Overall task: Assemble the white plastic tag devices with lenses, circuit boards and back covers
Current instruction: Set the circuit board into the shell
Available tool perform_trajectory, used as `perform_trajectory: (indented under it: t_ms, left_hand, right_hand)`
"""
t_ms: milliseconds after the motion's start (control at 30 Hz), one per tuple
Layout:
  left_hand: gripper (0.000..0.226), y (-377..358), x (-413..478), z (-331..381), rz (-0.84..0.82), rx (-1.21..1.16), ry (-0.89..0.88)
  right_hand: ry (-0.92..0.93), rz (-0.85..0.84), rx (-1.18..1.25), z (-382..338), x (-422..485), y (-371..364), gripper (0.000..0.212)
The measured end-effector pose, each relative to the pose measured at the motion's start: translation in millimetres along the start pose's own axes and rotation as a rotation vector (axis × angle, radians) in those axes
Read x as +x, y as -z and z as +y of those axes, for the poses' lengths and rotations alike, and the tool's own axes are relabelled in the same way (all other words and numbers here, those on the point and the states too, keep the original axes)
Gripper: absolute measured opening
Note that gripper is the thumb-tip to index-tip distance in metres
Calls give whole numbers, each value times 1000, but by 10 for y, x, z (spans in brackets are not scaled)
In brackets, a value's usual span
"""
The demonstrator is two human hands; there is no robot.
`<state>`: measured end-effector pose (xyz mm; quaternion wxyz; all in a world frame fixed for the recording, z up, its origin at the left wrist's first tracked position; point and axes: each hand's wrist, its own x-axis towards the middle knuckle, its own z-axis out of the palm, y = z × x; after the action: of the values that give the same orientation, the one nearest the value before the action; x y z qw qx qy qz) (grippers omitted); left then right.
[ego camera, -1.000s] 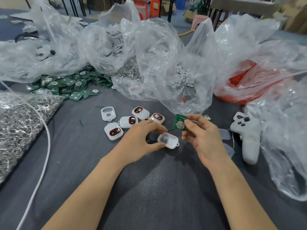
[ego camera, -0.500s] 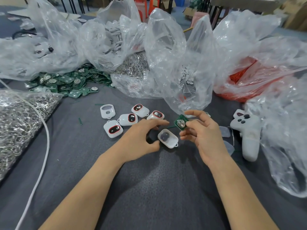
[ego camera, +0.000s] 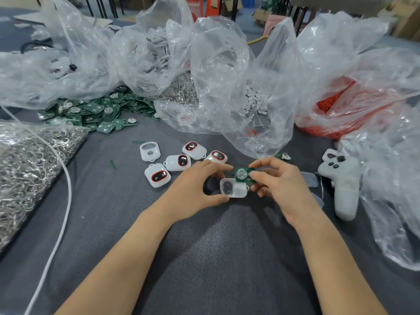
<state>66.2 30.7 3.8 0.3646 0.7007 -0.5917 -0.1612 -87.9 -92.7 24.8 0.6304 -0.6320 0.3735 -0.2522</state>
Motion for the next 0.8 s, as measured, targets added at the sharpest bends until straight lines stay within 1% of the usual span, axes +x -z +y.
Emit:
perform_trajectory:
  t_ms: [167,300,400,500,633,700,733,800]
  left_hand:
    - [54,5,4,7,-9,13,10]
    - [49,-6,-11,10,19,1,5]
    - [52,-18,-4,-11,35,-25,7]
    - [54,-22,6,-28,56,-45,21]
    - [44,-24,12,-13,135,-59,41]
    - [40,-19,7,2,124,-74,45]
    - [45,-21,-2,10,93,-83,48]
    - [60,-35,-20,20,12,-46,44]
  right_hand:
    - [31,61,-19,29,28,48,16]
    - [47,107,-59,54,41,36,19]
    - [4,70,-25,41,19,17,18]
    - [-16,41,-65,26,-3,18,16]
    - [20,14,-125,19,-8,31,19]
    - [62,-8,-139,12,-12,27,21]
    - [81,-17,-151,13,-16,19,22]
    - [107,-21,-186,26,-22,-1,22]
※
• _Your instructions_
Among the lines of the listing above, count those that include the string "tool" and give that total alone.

• _Answer section_
2